## DIRECTIONS
All lines with the word "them" are to be found and copied from the listing.
----- DATASET RECORDS
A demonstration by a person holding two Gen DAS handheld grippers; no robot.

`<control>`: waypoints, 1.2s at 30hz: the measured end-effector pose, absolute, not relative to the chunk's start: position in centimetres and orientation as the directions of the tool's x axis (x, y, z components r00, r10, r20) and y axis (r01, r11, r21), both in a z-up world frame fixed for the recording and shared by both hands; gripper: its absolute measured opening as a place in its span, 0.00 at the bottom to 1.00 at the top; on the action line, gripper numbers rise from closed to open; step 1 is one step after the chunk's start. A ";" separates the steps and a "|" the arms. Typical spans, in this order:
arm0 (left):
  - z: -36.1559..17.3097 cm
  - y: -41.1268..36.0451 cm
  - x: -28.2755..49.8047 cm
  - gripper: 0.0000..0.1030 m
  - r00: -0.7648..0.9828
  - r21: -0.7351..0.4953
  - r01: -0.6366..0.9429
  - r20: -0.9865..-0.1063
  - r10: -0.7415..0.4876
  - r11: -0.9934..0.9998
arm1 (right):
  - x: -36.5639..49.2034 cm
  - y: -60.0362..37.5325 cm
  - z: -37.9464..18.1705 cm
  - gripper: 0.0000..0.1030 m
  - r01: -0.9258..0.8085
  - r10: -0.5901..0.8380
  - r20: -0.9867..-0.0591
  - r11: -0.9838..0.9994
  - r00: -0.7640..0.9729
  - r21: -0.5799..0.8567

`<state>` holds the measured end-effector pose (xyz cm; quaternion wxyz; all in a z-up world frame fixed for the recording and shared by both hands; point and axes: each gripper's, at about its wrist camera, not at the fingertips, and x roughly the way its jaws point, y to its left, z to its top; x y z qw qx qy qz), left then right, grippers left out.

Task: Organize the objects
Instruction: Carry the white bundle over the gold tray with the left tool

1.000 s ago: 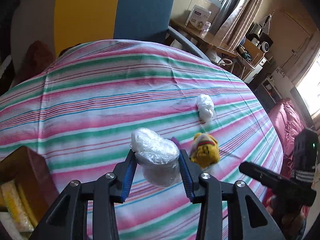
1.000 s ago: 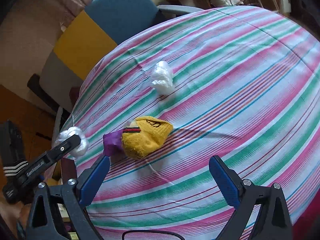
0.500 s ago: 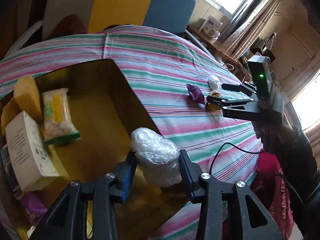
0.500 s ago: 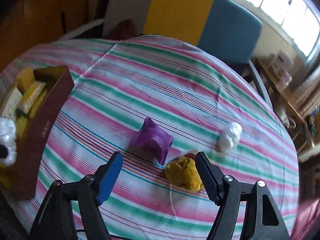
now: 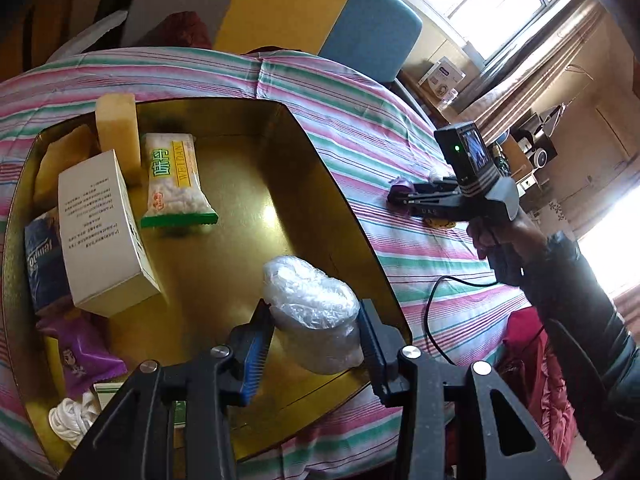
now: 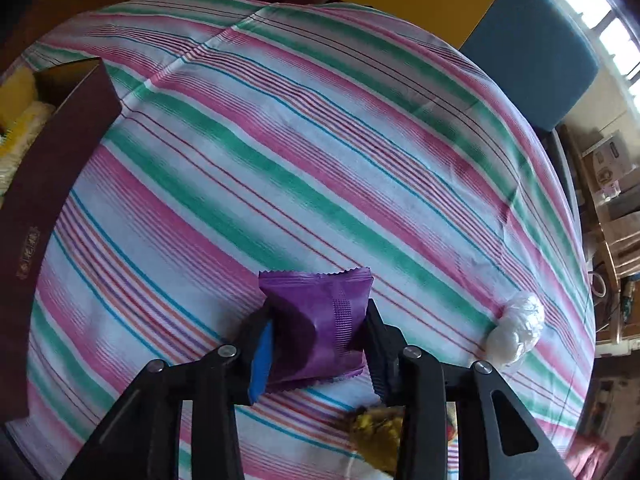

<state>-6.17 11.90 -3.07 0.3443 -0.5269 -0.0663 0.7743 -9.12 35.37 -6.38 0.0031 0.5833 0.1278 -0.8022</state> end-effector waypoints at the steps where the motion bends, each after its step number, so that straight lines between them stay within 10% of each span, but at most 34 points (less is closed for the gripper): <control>1: -3.1 11.9 -6.0 0.41 -0.208 -0.472 -0.462 -0.765 0.609 -0.751 | -8.6 35.2 -6.3 0.36 0.142 0.136 -0.939 -0.972 -0.315 -0.188; 15: -1.9 9.9 -3.4 0.41 -0.355 -0.348 -0.472 -0.766 0.536 -0.810 | -0.6 36.8 -6.8 0.33 0.046 -0.130 -0.910 -0.992 -0.393 0.121; 36: -1.8 6.1 -1.1 0.41 -0.418 -0.292 -0.415 -0.780 0.465 -0.862 | -0.1 33.4 -6.5 0.34 0.099 -0.028 -0.897 -0.995 -0.442 -0.017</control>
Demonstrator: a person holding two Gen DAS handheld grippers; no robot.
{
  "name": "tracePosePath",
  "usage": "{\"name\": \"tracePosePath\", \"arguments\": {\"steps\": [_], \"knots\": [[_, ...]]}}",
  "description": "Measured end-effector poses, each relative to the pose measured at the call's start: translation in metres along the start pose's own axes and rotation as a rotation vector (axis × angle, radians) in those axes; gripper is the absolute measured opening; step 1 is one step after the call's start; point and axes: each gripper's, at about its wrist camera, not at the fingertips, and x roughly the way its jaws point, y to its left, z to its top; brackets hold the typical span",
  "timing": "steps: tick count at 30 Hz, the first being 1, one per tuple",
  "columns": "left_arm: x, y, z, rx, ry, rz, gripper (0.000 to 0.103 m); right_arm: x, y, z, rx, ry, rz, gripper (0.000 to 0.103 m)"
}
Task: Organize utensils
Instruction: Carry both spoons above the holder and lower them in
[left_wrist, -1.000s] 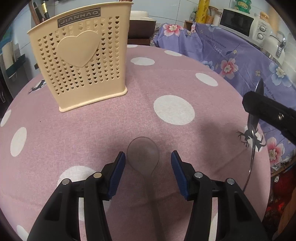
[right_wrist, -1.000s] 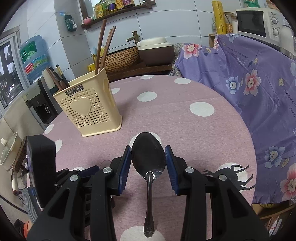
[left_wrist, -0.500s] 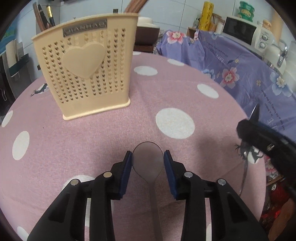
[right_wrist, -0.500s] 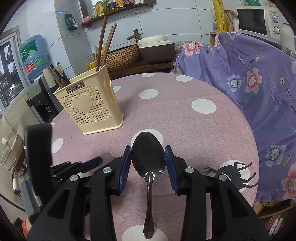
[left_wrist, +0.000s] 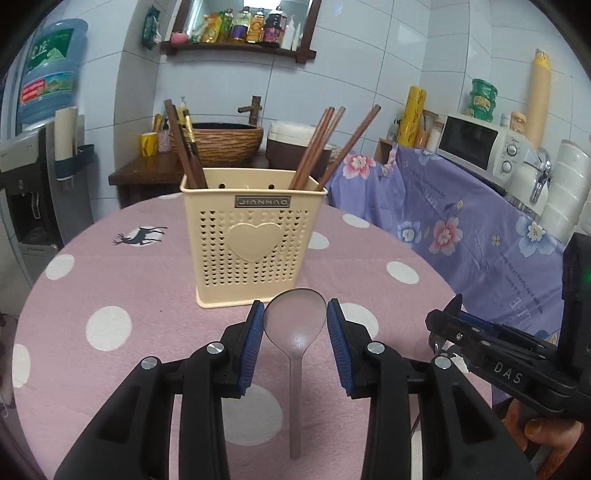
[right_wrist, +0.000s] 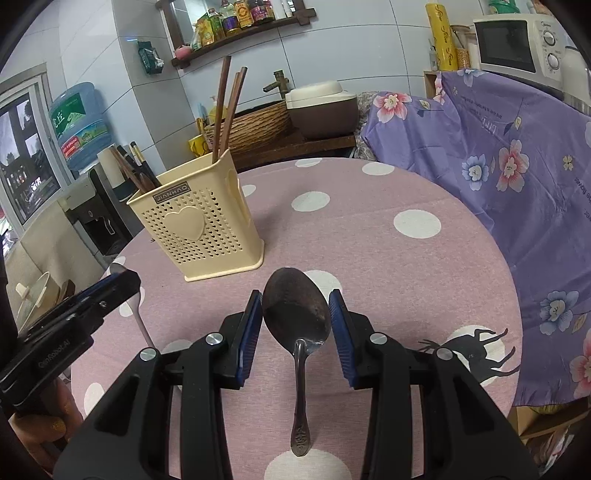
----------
## ANSWER SECTION
<state>-6.17 11.90 -3.07 0.3443 -0.5269 -0.0663 0.7743 -9.12 35.37 -6.38 0.0031 0.5833 0.1278 -0.8022</state> end-effector waypoints at the steps where the motion bends, each after its step number, so that straight lines between them stay within 10% of each span, but at most 34 points (less is closed for the gripper): <control>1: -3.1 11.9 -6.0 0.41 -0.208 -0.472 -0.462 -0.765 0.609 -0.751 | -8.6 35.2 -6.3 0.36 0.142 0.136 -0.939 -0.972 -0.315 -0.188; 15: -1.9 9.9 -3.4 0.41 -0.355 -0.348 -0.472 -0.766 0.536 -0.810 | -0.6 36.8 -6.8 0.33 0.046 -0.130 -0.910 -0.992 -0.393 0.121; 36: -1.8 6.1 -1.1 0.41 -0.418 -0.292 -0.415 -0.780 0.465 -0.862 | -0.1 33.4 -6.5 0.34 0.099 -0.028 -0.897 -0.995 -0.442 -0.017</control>
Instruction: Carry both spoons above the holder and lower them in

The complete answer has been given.